New Reality Show Proves that Marriage Means Nothing

by Christine Sisto
Contestants get married to people they have never met.

In a relatively little-known (read: terrible) movie called What Happens in Vegas, two strangers, played by Cameron Diaz and Ashton Kutcher, get married after a boozy night in Sin City. During their hearing to get the marriage annulled, the judge declares, “Gay people aren’t ruining the sanctity of marriage, you people are,” and orders the couple to stay married for a set amount of time. Now the FYI television network has taken this thin premise and turned it into the reality show Married at First Sight.

The show, which marries three couples without their ever having met each other, is just as boring as What Happens in Vegas, and the people are less attractive than Diaz and Kutcher. However, the first episode justifies at least the latter part of the movie judge’s statement: People like this are ruining marriage.

The couples are paired based on the opinions of four “experts:” the Sociologist, the Sexologist, the Clinical Psychologist, and the Spiritual Advisor. The experts spend the first ten minutes of the show repeating how this is not a reality show, but a “radical new social experiment.” The couples will be legally married and, after four weeks, will have the option to stay married until the cameras turn off or jump ship while the cameras are still on.

It took me longer than four weeks to decide if I wanted to buy a WiiU.

The show’s social experiment is “radical” in one sense, though it’s not exactly “new.” Zsa Zsa Gabor, Dennis Rodman, Britney Spears, Dennis Hopper and Eddie Murphy all had marriages that didn’t make it to the 28-day mark. In 2012 a man in Dubai reportedly divorced his wife mere “seconds” after the wedding. But the four-week premise does argue that marriage means absolutely nothing in today’s society. It’s disposed of quicker than most people get rid of a broken sofa.

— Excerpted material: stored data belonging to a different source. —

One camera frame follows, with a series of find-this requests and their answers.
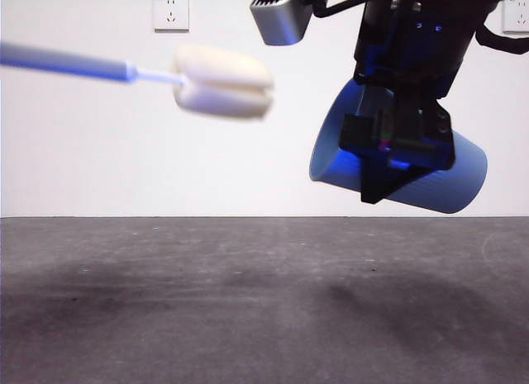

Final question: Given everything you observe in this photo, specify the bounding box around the blue ribbed plastic cup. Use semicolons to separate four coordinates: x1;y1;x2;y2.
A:
308;78;489;216

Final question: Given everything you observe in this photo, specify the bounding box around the grey cup brush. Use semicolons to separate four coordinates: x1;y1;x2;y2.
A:
0;40;276;123

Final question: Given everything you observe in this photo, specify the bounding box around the black cable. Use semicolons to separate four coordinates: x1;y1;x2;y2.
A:
309;0;374;19
474;22;529;55

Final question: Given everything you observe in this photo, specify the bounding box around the white wall socket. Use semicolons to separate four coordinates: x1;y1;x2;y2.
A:
501;0;529;35
153;0;190;33

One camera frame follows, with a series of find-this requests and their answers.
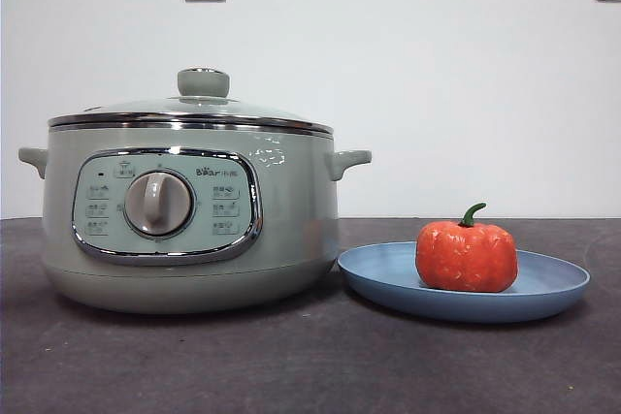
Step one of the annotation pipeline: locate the glass lid with green knob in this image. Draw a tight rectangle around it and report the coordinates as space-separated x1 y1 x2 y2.
47 66 335 137

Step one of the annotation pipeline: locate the orange pumpkin with green stem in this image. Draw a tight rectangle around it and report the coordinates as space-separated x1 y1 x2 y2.
414 202 519 294

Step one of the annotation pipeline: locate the pale green electric steamer pot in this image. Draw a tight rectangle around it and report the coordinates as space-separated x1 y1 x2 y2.
17 117 374 316

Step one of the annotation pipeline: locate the blue round plate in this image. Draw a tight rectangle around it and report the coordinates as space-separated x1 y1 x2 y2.
337 241 592 324

Is even that true, however? Most couples already undergo a limited-duration test of compatibility. It’s called “dating.” The fact that many of the rules of courtship have faded — most notably the expectation that unmarried couples would put off sexual intercourse — makes it even less vital to conduct elaborate experiments to find out if people are right for each other.

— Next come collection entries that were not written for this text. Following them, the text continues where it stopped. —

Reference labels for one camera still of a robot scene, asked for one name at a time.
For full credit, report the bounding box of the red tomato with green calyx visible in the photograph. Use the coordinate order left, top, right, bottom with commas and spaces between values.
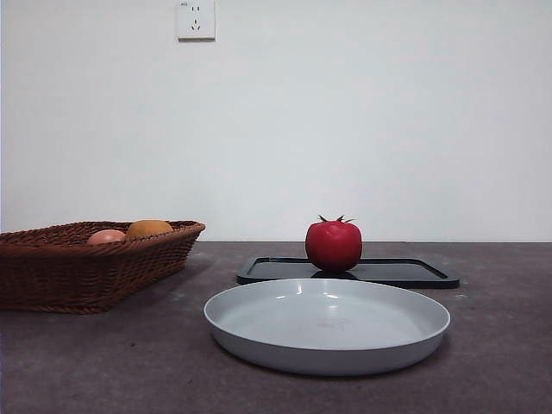
304, 214, 363, 273

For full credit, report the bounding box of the grey round plate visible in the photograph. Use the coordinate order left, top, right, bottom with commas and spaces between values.
203, 278, 452, 379

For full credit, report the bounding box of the orange round fruit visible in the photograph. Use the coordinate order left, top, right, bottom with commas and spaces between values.
125, 219, 174, 241

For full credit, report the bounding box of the black rectangular tray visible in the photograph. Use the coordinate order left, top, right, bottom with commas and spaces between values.
236, 255, 461, 290

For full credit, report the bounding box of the pink peach fruit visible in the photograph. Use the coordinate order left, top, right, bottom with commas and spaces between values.
86, 229, 127, 247

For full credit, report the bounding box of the brown wicker basket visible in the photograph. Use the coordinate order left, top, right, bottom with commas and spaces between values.
0, 220, 207, 315

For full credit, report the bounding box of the white wall socket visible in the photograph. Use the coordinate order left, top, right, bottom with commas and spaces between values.
178, 0, 216, 43

The next forty minutes of Married at First Sight consist of the singles assuring the camera that this “social experiment” is indeed crazy, emphasizing how crazy they must be to become a part of this crazy show. The singles, who are all living in New York City, also repeat how tough dating is and how this is the right decision for them.

The show demonstrates how serious the experiment is by showing its experts flipping through books and highlighting things while they analyze the singles’ personality tests. The experts also say the word “scientific” a lot. While discussing the “sophisticated instruments” used to evaluate the participants (actually they just use a questionnaire), the Clinical Psychologist asserts that these same methods are used by the “CIA and FBI.” According to documents made public by Edward Snowden, the Central Intelligence Agency’s 2013 budget was $14.7 billion, but that figure does not seem to include any line items related to a top-secret matchmaking program. (Maybe that’s part of the $2.6 billion Langley spent on covert operations.)

Meanwhile, the Sociologist visits each of the singles at home and draws connections between couples who will be paired up. Girl A performs in a burlesque show and wears costumes. Boy A is a professional wrestler and wear costumes. They both wear costumes! It’s a match made in heaven! Huzzah! According to First Sight, these details are the makings of a successful marriage.

The first episode concludes with one of the brides, Jamie, struggling to say yes to her partner, Doug, because she doesn’t find him attractive. She says to her bridesmaids, “I need to have something to work with.” Don’t worry, Jamie. Judging by the previews, you’ll say yes to a marriage with a total stranger with more ease than I will say yes to watching the second episode of this show.

— Christine Sisto is an editorial associate at National Review Online.